Alana’s Status Report for 3/23/24

Personal Accomplishments:

I managed to find a way to get 3D models into the web app. From here it’s just getting the web app to interact with the scan data in real time.  In pursuit of that I’ve also been working on building functions in the code to populate the room with furniture models that the user can move around and interact with, though that’s still in the works.

Uploaded chair and table model:

Uploaded empty room model:

Progress:

I’m at the part of the project where I need to interact with my team members more closely as a lot of the next few steps involve getting the web app to work alongside the scan data and scissor lift controls in real time. I’ve already discussed this with them and plan working with them more as we move forward.

Schedule Status: On time.

Next Week’s Deliverables:

I hope by next week to be able have the web app be able to upload a room model from the lidar scan data in real time.

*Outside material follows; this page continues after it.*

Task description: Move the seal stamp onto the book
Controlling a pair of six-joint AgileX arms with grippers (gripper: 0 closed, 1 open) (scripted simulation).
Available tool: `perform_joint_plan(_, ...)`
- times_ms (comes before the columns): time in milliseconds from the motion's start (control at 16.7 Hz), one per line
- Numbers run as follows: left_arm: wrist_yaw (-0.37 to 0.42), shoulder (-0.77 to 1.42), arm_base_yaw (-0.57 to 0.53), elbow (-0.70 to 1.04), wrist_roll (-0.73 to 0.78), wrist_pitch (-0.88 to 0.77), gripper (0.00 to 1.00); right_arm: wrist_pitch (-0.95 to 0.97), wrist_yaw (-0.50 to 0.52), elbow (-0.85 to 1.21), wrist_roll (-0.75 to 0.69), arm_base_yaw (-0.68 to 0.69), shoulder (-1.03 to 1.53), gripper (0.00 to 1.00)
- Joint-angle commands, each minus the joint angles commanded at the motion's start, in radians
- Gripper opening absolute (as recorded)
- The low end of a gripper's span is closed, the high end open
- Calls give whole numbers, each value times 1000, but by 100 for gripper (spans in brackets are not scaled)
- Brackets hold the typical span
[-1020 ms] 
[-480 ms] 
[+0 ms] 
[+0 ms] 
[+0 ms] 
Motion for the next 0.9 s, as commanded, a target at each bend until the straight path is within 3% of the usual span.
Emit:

Grace’s Status Report for 3/23/2024

This week, I worked on a new method for creating 3D meshes with the Open3D library. This method involves creating connections between slices from the scan data and then combining these to form a full mesh. The goal is to produce better-quality scans of rooms with furniture. I also began a new approach for merging scans taken from different locations in the room. The process starts with a central scan to locate room corners, followed by scanning from these corners. The combination of these scans is managed through mathematical adjustments to align the point clouds accurately. The project is currently on schedule. The method for combining scans from different room locations is making progress.

My plan for next week is to develop the scan combination strategy further. I will also try to develop a method for isolating objects from the point cloud data.

Team Status Report for 3/23/24

Risks:

Once again the greatest risk is getting everything to work together in time for the final showcase. We plan on making extra time to meet up outside of class to make sure all the systems are properly integrated with each other.

Design Changes:

We realized that it would be inefficient to control the scissor lift motor as well as to process the data from the sensor to generate a point cloud on a single Raspberry Pi. Therefore, we separated the two tasks into two Raspberry Pis. We need a second RPI, which we were able to get. In doing this, we have to send the z-position of the sensor to the other RPI.

Schedule Changes and Updates:

No major updates to the schedule.

Zuhieb’s Status Report for 3/16/2024

I was able to get the electric components of the scissor lift mechanism working with the Raspberry Pi. There have been some issues preventing me from being able to get the wood necessary to start building the arms, so I focused on getting the electrical systems; namely the linear stepper motor and distance sensor. I need to build out the mechanical component to know what to set the limits of the stepper motor to.  Therefore, my aim next week is to get the wood to cut and assemble the lift and have it working. Due to the unexpected setback, I am a little behind where I would like to have been, but I plan on making the time up this week once the order arrives.

Grace’s Status Report for 3/16/2024

This week, I focused on improving how we combine LiDAR scan data from different parts of a room to make a single 3D model. I used the Open3D library, which is known for its 3D data processing capabilities, including point cloud registration. I’ve made some progress, but aligning the scans from different locations is still a problem. The scans don’t match up perfectly, which has put us behind schedule. Because of these alignment issues, this part of the project is behind schedule. Getting the point clouds to line up correctly is crucial for moving forward and affects the quality of the 3D models we’re creating. Next week, I plan to look for new ways to combine point clouds, beyond what Open3D offers. This might include trying out different registration algorithms for better accuracy. Work on algorithms to fill in gaps in the data. The misalignment means there are areas without enough information. I’ll focus on finding ways to fill these gaps effectively.